Step by step solution
01
Differentiate the given function (a)
The function given is \( y = x^4 - 8x^2 \). First, we find the derivative using the power rule. The derivative is \( y' = 4x^3 - 16x \).
02
Find critical points for function (a)
Set the derivative equal to zero to find critical points: \( 4x^3 - 16x = 0 \). Factor out the greatest common factor, \( 4x(x^2 - 4) = 0 \).
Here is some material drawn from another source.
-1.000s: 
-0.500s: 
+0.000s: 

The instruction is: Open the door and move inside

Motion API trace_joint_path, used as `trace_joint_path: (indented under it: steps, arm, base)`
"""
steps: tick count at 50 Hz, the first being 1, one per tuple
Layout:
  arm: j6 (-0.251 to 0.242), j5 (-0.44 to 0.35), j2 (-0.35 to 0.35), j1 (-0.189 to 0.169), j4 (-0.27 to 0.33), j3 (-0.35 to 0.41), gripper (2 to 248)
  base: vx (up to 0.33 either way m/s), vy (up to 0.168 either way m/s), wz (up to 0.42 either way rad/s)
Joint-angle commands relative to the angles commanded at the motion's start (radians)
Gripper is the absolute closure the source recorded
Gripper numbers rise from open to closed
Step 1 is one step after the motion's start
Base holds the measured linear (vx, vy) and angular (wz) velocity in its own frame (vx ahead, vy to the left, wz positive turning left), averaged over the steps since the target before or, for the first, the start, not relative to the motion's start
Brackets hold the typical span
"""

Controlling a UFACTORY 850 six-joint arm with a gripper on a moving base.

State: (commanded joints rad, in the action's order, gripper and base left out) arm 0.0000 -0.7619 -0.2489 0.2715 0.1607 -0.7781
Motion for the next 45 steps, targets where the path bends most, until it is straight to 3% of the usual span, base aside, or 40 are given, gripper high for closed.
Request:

This equation can be further factored to \( 4x(x-2)(x+2) = 0 \), yielding critical points at \( x = 0, -2, 2 \).
03
Determine the nature of critical points for function (a) using the First Derivative Test
Examine intervals around the critical points: - For \( x < -2 \), choose \( x = -3 \): \( y' = 4(-3)^3 - 16(-3) = -108 + 48 = -60 \), function is decreasing. - For \( -2 < x < 0 \), choose \( x = -1 \): \( y' = 4(-1)^3 - 16(-1) = -4 + 16 = 12 \), function is increasing.- For \( 0 < x < 2 \), choose \( x = 1 \): \( y' = 4(1)^3 - 16(1) = 4 - 16 = -12 \), function is decreasing.- For \( x > 2 \), choose \( x = 3 \): \( y' = 4(3)^3 - 16(3) = 108 - 48 = 60 \), function is increasing.Thus, \( x = -2 \) is a local minimum, \( x = 0 \) is a local maximum, and \( x = 2 \) is a local minimum.
04
Differentiate the given function (b)
The function is \( f(x) = \frac{2x}{x^2 + 9} \). By applying the quotient rule, the derivative is \( f'(x) = \frac{(x^2 + 9)2 - 2x(2x)}{(x^2 + 9)^2} = \frac{18 - 2x^2}{(x^2 + 9)^2} \).
05
Find critical points for function (b)
Set the numerator of the derivative equal to zero: \( 18 - 2x^2 = 0 \). Solving for \( x \), we have \( 2x^2 = 18 \) leading to \( x^2 = 9 \). Hence, the critical points are \( x = 3 \) and \( x = -3 \).
06
Determine the nature of critical points for function (b) using the First Derivative Test
Examine signs around critical points:- For \( x < -3 \), choose \( x = -4 \): \( f'(-4) = \frac{18 - (-4)^2 \cdot 2}{((-4)^2 + 9)^2} = \frac{18 - 32}{289} \), function is decreasing.- For \( -3 < x < 3 \), choose \( x = 0 \): \( f'(0) = \frac{18}{81} > 0 \), function is increasing.- For \( x > 3 \), choose \( x = 4 \): \( f'(4) = \frac{18 - 32}{289} \), function is decreasing. So, both \( x = -3 \) and \( x = 3 \) are local maxima.
07
Differentiate the given function (c)
The function is \( y = x^3 + 3x^2 + 1 \). Find the derivative: \( y' = 3x^2 + 6x \).
08
Find critical points for function (c)
Set the derivative equal to zero: \( 3x^2 + 6x = 0 \). Factor out the greatest common factor: \( 3x(x + 2) = 0 \). The critical points are \( x = 0 \) and \( x = -2 \).
09
Determine the nature of critical points for function (c) using the First Derivative Test
Examine intervals around the critical points:- For \( x < -2 \), choose \( x = -3 \): \( y'(-3) = 3(-3)^2 + 6(-3) = 27 - 18 = 9 \), function is increasing.- For \( -2 < x < 0 \), choose \( x = -1 \): \( y'(-1) = 3(-1)^2 + 6(-1) = 3 - 6 = -3 \), function is decreasing.- For \( x > 0 \), choose \( x = 1 \): \( y'(1) = 3(1)^2 + 6(1) = 3 + 6 = 9 \), function is increasing. Thus, \( x = -2 \) is a local maximum and \( x = 0 \) is a local minimum.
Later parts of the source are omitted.